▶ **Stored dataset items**
#####

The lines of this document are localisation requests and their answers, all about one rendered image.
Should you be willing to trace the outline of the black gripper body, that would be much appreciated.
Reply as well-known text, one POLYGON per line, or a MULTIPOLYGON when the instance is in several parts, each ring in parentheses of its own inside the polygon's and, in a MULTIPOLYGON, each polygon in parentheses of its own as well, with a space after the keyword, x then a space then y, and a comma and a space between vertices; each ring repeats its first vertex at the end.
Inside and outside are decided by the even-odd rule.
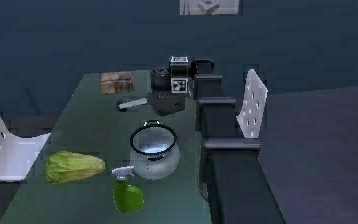
POLYGON ((160 116, 167 116, 185 109, 185 97, 171 92, 171 76, 167 67, 150 70, 151 93, 149 103, 160 116))

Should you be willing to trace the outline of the silver round pot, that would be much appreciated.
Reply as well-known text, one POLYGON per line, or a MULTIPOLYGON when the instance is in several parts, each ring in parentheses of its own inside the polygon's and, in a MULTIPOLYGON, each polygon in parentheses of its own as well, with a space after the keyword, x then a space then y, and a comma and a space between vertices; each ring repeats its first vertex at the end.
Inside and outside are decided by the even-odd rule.
POLYGON ((179 164, 177 135, 158 120, 147 120, 136 129, 130 136, 130 146, 130 165, 142 178, 163 179, 179 164))

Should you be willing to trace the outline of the brown bread loaf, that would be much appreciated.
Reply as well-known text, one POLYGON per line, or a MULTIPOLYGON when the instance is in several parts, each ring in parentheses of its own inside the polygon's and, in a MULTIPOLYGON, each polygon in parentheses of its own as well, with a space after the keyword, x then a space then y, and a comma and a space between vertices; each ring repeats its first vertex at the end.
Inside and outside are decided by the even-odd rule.
POLYGON ((114 94, 134 90, 133 77, 130 72, 106 72, 101 75, 101 92, 114 94))

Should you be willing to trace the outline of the dark green table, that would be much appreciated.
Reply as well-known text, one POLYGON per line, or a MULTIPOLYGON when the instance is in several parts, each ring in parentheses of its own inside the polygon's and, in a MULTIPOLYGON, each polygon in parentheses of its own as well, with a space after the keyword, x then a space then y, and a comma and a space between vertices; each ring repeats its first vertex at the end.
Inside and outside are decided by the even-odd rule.
POLYGON ((200 135, 194 129, 195 102, 187 99, 183 111, 165 117, 150 106, 120 112, 118 100, 149 92, 147 71, 134 71, 132 76, 134 90, 120 94, 103 94, 98 74, 83 77, 0 224, 211 224, 208 204, 197 189, 200 135), (129 137, 146 120, 175 130, 180 162, 161 180, 130 177, 128 182, 144 193, 144 206, 122 214, 113 201, 111 170, 129 164, 129 137), (82 181, 49 184, 45 164, 60 150, 99 157, 106 161, 106 170, 82 181))

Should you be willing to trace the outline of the white perforated chair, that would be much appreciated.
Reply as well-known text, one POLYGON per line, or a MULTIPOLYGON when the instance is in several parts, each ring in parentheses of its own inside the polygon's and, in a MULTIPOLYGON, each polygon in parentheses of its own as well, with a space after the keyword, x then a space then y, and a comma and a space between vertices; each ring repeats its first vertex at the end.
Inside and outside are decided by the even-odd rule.
POLYGON ((50 133, 30 138, 16 136, 0 117, 0 181, 24 180, 49 136, 50 133))
POLYGON ((247 72, 244 99, 236 120, 245 138, 258 138, 268 89, 254 69, 247 72))

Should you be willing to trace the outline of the green spray bottle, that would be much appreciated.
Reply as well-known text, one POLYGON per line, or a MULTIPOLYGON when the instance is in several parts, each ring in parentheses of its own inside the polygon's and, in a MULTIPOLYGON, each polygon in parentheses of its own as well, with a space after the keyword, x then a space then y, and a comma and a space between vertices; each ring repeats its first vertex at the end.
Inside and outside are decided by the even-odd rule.
POLYGON ((133 176, 133 166, 114 168, 112 174, 116 177, 113 187, 113 199, 120 213, 139 211, 144 205, 143 192, 128 183, 128 176, 133 176))

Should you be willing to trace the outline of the green lettuce head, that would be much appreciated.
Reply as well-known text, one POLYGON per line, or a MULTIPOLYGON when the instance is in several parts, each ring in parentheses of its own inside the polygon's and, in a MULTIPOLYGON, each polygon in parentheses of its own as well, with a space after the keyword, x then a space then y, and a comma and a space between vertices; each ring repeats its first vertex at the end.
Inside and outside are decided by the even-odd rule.
POLYGON ((59 151, 52 154, 45 166, 50 184, 63 184, 90 178, 105 170, 105 161, 87 154, 59 151))

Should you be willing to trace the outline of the framed wall picture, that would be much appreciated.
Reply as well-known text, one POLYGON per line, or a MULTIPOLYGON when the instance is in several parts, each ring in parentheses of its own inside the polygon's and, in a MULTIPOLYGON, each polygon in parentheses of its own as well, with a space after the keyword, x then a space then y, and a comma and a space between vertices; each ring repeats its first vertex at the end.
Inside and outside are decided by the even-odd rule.
POLYGON ((196 15, 237 15, 242 0, 179 0, 179 14, 196 15))

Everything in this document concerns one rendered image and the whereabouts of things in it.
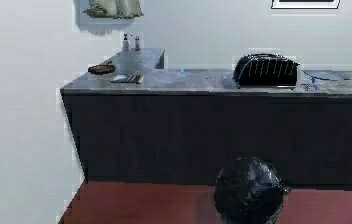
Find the black toaster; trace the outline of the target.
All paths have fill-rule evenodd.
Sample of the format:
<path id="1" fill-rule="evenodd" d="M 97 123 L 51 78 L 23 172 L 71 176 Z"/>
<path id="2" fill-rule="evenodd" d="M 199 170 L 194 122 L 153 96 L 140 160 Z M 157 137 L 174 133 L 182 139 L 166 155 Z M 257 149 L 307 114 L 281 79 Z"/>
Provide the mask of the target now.
<path id="1" fill-rule="evenodd" d="M 299 63 L 282 55 L 248 54 L 241 57 L 232 79 L 241 87 L 290 88 L 297 84 Z"/>

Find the black bin with bag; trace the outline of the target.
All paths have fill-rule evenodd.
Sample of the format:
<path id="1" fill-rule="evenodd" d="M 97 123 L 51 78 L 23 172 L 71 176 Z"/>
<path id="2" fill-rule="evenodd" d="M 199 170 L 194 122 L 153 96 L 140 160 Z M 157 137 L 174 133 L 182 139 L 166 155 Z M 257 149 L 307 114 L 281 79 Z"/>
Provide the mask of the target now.
<path id="1" fill-rule="evenodd" d="M 271 164 L 240 157 L 218 174 L 214 203 L 223 224 L 275 224 L 290 192 Z"/>

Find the white framed picture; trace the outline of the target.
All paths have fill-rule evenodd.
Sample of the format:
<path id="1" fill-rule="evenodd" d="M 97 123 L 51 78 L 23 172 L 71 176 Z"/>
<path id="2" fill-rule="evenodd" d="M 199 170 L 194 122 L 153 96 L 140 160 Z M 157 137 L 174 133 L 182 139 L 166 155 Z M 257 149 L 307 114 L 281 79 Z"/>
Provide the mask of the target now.
<path id="1" fill-rule="evenodd" d="M 271 0 L 272 9 L 337 9 L 341 0 Z"/>

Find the dark kitchen counter cabinet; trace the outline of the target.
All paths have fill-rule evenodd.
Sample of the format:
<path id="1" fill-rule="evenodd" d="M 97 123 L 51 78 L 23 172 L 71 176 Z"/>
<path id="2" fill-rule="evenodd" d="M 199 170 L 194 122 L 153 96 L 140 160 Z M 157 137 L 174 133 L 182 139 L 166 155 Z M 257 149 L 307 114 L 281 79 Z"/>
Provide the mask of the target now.
<path id="1" fill-rule="evenodd" d="M 211 185 L 240 157 L 297 188 L 352 188 L 352 75 L 294 89 L 238 88 L 228 70 L 166 69 L 160 48 L 120 52 L 61 96 L 89 181 Z M 142 75 L 140 84 L 112 83 Z"/>

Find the beige hanging cloth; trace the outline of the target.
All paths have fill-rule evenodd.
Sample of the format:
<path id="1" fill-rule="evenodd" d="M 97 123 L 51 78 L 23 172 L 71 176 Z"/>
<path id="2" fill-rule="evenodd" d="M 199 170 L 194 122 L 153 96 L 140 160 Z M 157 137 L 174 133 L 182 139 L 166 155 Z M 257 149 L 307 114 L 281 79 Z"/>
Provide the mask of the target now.
<path id="1" fill-rule="evenodd" d="M 144 15 L 139 0 L 89 0 L 84 13 L 91 18 L 133 19 Z"/>

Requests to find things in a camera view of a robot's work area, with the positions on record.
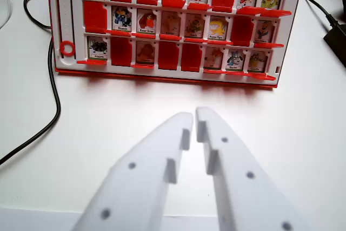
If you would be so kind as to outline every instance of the guess who game board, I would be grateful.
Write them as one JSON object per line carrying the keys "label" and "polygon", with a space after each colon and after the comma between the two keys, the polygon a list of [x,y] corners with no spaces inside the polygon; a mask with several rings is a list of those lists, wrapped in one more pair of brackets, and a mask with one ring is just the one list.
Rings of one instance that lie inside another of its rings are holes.
{"label": "guess who game board", "polygon": [[277,87],[298,0],[50,0],[59,72]]}

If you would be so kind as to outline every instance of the white table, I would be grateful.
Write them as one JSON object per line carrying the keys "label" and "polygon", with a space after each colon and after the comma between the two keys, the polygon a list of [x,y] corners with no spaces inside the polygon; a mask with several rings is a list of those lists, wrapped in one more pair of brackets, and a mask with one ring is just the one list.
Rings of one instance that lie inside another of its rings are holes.
{"label": "white table", "polygon": [[[341,0],[317,1],[333,15],[342,12]],[[11,2],[12,17],[0,30],[0,157],[55,113],[50,34],[26,17],[23,0]],[[0,6],[3,19],[5,0]],[[49,24],[48,0],[31,0],[29,9]],[[344,229],[346,69],[323,40],[323,26],[329,28],[324,15],[300,0],[273,90],[56,74],[61,118],[0,167],[0,207],[82,212],[116,160],[171,115],[202,105],[234,128],[311,230]],[[178,185],[170,187],[167,215],[216,215],[195,139],[183,154]]]}

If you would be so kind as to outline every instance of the yellow cartoon character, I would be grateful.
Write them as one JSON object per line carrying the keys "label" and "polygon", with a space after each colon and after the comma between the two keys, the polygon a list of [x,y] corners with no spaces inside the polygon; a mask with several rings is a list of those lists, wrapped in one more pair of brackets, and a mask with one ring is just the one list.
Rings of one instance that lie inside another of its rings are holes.
{"label": "yellow cartoon character", "polygon": [[211,21],[209,25],[210,31],[213,35],[222,36],[224,33],[226,33],[225,25],[219,20]]}
{"label": "yellow cartoon character", "polygon": [[262,8],[278,8],[279,0],[262,0]]}

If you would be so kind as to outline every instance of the black wire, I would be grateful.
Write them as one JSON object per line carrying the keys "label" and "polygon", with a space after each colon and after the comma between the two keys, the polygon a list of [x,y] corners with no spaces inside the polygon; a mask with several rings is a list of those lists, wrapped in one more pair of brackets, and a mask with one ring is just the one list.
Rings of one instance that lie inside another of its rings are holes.
{"label": "black wire", "polygon": [[[49,27],[40,23],[36,19],[34,19],[28,9],[26,8],[26,4],[28,3],[28,0],[24,0],[24,9],[26,14],[29,16],[29,18],[37,24],[39,27],[42,29],[48,29]],[[23,150],[25,147],[27,147],[29,144],[31,144],[33,141],[38,139],[40,136],[42,136],[47,130],[49,130],[52,126],[55,125],[55,123],[58,121],[60,114],[61,114],[61,104],[60,104],[60,99],[59,99],[59,94],[56,89],[55,81],[54,81],[54,73],[53,73],[53,65],[52,65],[52,54],[53,54],[53,41],[52,38],[50,39],[49,43],[49,49],[48,49],[48,72],[49,72],[49,80],[50,84],[52,86],[53,94],[54,94],[54,99],[56,103],[56,113],[53,119],[41,130],[39,131],[36,135],[34,135],[32,138],[27,140],[26,142],[22,143],[20,146],[18,146],[16,149],[12,150],[9,152],[7,155],[5,155],[3,158],[0,159],[0,165],[5,163],[7,160],[9,160],[11,157],[13,157],[15,154],[17,154],[19,151]]]}
{"label": "black wire", "polygon": [[24,6],[24,11],[25,11],[26,15],[29,17],[29,19],[43,29],[51,29],[50,26],[42,24],[41,22],[39,22],[38,20],[36,20],[32,17],[31,13],[29,13],[29,10],[28,10],[28,1],[29,0],[24,0],[23,6]]}
{"label": "black wire", "polygon": [[324,9],[320,4],[318,4],[315,0],[308,0],[310,1],[312,4],[314,4],[315,6],[317,6],[326,16],[327,20],[329,21],[330,25],[332,27],[334,27],[336,24],[338,24],[338,21],[335,20],[335,18],[329,14],[326,9]]}

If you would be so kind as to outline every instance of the red ring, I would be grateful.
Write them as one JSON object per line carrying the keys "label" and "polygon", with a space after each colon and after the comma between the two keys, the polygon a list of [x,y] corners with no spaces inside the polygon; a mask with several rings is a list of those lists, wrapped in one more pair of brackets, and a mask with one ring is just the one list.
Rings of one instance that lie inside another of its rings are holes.
{"label": "red ring", "polygon": [[[65,51],[65,45],[71,46],[71,47],[72,47],[72,52],[66,52],[66,51]],[[70,41],[63,41],[63,42],[61,42],[61,44],[60,44],[60,51],[61,51],[61,53],[62,53],[63,55],[70,57],[70,56],[72,56],[72,55],[74,55],[74,54],[76,53],[76,48],[75,48],[75,45],[74,45],[73,42],[70,42]]]}

#####

▶ **ASSIGNMENT**
Say how many lines in the entries above contain the string "dark". Give the number by itself.

▶ **EXPECTED ANSWER**
2